Andrea Arnold's radical take on "Wuthering Heights" (★★★, unrated) chills like a fogbound moor and stings like brambles. Arnold drastically pares back dialogue and exposition, telling the classic tale of passion and revenge with probing, harshly sensual camera work and a minimum of sentimentality. Where the novel's Heathcliff was dark, Arnold's is black, a twist that deepens his sense of tragic isolation and vengeful resentment. James Howson is compelling in the role, and Kaya Scodelario makes Catherine's aching love for this damaged, angry man as raw as a wound. If you insist on word-for-word fidelity, stay far, far away.
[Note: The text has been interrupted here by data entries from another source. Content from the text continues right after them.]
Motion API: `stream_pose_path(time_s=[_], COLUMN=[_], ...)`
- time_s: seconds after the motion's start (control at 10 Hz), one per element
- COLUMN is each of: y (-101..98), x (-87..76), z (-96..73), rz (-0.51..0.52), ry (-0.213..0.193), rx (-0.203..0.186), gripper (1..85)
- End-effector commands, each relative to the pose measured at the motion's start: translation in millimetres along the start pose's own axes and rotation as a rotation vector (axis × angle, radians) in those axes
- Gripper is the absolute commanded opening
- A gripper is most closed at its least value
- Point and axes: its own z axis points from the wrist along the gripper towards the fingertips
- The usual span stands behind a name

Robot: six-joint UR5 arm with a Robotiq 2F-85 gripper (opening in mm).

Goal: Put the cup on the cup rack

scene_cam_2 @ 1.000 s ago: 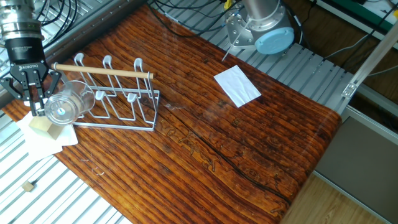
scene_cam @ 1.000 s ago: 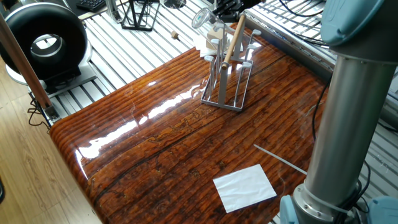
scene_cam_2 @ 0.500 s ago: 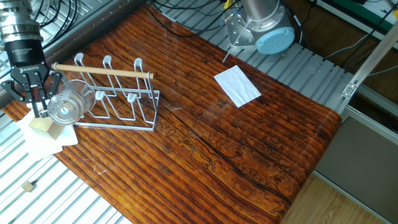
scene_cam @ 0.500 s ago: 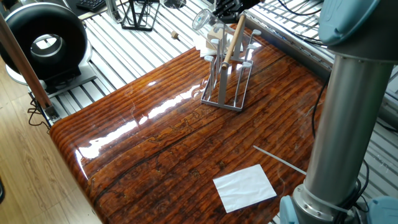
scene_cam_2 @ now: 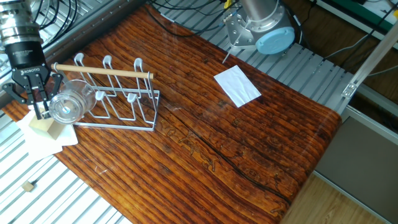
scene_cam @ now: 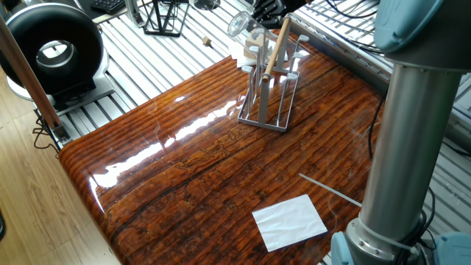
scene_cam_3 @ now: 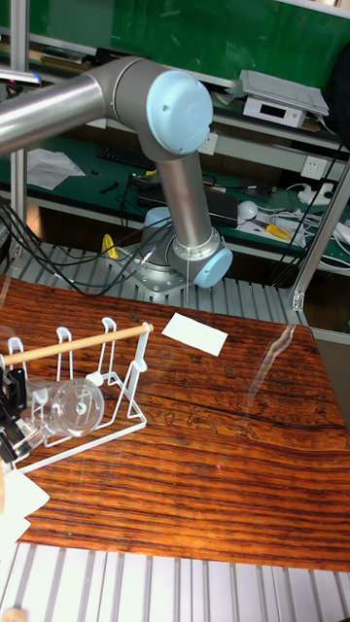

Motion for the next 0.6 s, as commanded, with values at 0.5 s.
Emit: stream_pose_path(time_s=[0.5], y=[1.9], x=[-10.2], z=[2.4], rz=[-0.024], ry=[-0.071], rx=[-0.021], gripper=[1.0])
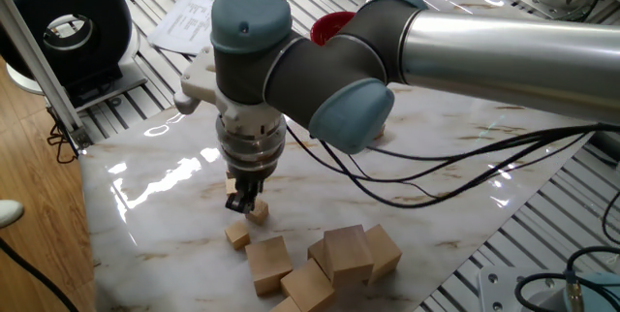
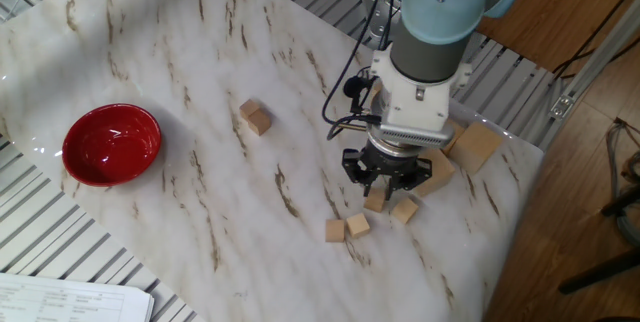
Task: Stack the blocks into a pyramid shape
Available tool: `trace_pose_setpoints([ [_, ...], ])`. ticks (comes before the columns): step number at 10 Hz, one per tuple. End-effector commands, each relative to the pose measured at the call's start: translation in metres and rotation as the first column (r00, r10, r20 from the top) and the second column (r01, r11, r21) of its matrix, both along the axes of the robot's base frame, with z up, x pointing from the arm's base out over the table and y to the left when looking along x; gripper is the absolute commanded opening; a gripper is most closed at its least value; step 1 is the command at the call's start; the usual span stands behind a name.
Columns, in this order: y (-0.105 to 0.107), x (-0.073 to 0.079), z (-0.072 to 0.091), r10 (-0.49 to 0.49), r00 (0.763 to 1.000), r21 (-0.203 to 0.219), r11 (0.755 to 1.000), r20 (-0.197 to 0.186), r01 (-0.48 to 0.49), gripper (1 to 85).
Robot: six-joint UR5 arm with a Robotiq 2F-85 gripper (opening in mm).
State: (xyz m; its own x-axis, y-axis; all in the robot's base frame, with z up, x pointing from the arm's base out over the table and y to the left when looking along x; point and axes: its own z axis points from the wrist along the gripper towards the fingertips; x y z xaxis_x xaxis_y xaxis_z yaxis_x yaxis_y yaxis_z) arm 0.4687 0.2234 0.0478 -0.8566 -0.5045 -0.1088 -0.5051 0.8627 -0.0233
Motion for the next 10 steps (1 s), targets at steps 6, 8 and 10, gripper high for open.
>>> trace_pose_setpoints([
  [6,0.004,0.009,-0.012,-0.008,1.000,0.053,0.999,0.012,0.007,42.7],
  [8,0.001,0.006,-0.015,0.002,1.000,0.059,0.998,0.009,-0.002,44.0],
  [10,0.001,0.004,-0.019,0.013,1.000,0.067,0.998,0.015,-0.014,46.3],
])
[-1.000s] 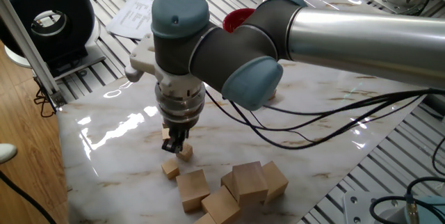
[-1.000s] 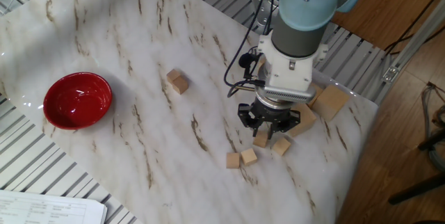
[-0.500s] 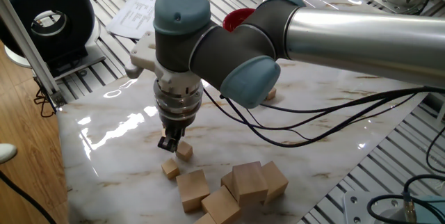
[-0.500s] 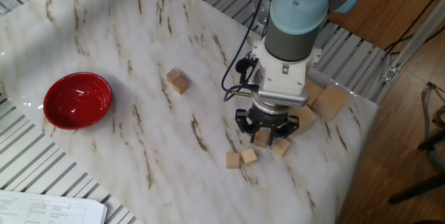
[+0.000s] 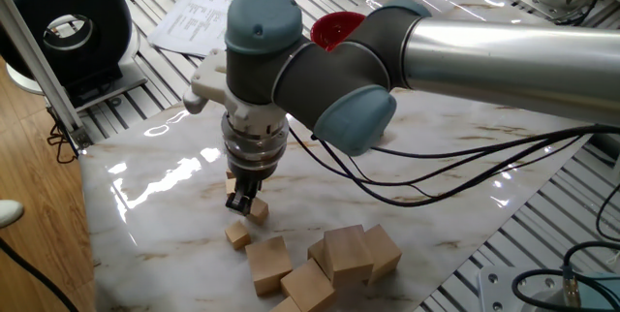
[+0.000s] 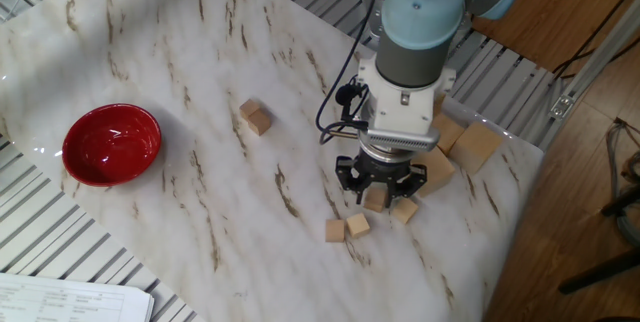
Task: Stack the blocks into a pyramid shape
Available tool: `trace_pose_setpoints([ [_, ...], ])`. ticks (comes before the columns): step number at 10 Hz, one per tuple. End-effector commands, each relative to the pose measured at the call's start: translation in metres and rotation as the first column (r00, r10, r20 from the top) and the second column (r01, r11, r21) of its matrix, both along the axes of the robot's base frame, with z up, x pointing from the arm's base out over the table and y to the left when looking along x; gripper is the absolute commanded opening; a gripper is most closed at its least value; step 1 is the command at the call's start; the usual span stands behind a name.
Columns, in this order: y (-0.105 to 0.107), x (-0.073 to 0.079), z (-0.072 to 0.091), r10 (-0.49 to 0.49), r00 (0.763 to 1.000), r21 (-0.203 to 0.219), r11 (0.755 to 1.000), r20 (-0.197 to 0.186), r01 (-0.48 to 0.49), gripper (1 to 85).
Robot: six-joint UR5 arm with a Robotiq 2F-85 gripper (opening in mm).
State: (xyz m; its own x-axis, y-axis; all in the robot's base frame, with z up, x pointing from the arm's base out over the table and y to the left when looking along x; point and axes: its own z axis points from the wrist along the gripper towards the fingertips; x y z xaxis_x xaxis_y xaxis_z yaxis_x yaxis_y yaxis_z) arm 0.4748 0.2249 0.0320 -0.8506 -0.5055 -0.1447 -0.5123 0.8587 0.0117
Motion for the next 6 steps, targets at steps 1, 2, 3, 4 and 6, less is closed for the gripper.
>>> trace_pose_setpoints([
  [1,0.001,-0.003,-0.004,0.003,1.000,0.019,1.000,-0.002,-0.003,46.3],
  [2,0.003,-0.004,-0.007,0.003,1.000,0.017,1.000,-0.003,-0.003,46.3],
  [3,0.002,-0.005,-0.010,0.003,1.000,0.013,1.000,-0.003,-0.003,46.3],
  [4,0.001,-0.006,-0.012,0.006,1.000,0.011,1.000,0.000,-0.006,46.3],
  [6,-0.002,-0.009,-0.016,0.010,1.000,0.009,1.000,-0.001,-0.010,46.3],
])
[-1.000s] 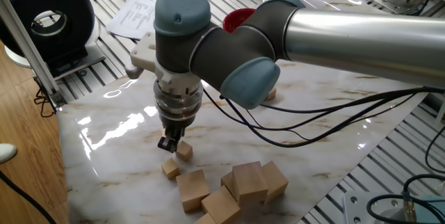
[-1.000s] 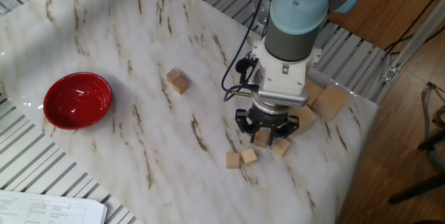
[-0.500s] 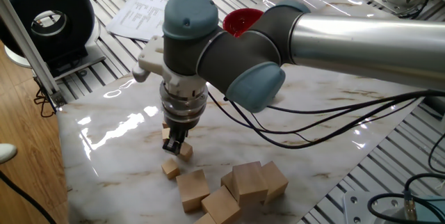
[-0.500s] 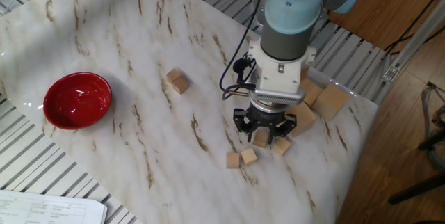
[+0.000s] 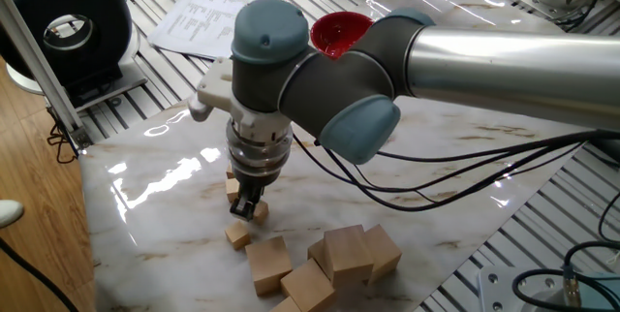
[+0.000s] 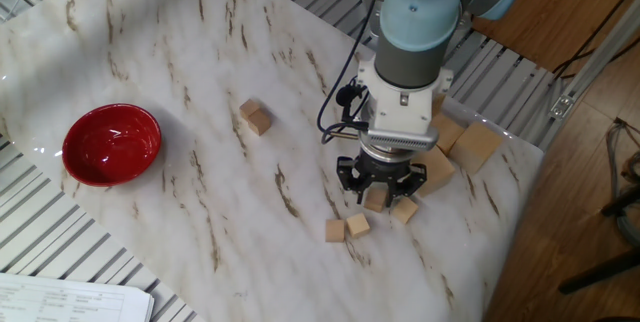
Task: Stack the blocks into a pyramid shape
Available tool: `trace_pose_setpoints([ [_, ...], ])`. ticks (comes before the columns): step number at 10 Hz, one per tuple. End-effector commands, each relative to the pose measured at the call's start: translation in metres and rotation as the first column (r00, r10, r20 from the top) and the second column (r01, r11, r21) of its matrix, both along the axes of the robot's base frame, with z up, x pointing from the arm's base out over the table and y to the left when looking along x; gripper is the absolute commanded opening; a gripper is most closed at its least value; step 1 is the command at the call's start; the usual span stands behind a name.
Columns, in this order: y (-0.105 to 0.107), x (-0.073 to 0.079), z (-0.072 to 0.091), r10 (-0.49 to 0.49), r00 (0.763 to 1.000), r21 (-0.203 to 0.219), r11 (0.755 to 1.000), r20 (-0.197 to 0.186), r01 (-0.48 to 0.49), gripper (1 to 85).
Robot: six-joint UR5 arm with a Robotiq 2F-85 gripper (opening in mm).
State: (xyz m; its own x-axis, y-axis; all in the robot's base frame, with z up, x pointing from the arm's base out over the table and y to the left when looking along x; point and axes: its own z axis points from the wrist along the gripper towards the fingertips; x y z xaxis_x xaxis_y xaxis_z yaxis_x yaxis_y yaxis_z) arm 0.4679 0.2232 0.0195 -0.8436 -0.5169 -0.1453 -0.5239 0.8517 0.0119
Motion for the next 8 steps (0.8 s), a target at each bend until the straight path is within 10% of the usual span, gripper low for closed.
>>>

In "Barrymore" (★★★, unrated), directed and written by Érik Canuel, based on the play by William Luce, Christopher Plummer plays John Barrymore at the end of the great actor's career as he struggles to stage a comeback in "Richard III." The New York Times called it "a surprisingly good and vigorous show. The words, drawn from his biography and some of his roles, are fine and even better when Shakespeare is the author. Mr. Plummer stumbles beautifully, poignantly and often, leering and searching through a haze of memory or, with concern edged with panic, calling for 'a line, a line' much as Richard III calls for a horse. From smile to sneer he captures Barrymore's majesty and grandiloquence, recites his triumphs and humiliations."


("Barrymore" screens 7 p.m. Sun., Mon. and Thu. "Wuthering Heights" opens Fri., St. Anthony Main, 115 SE. Main St., Mpls.)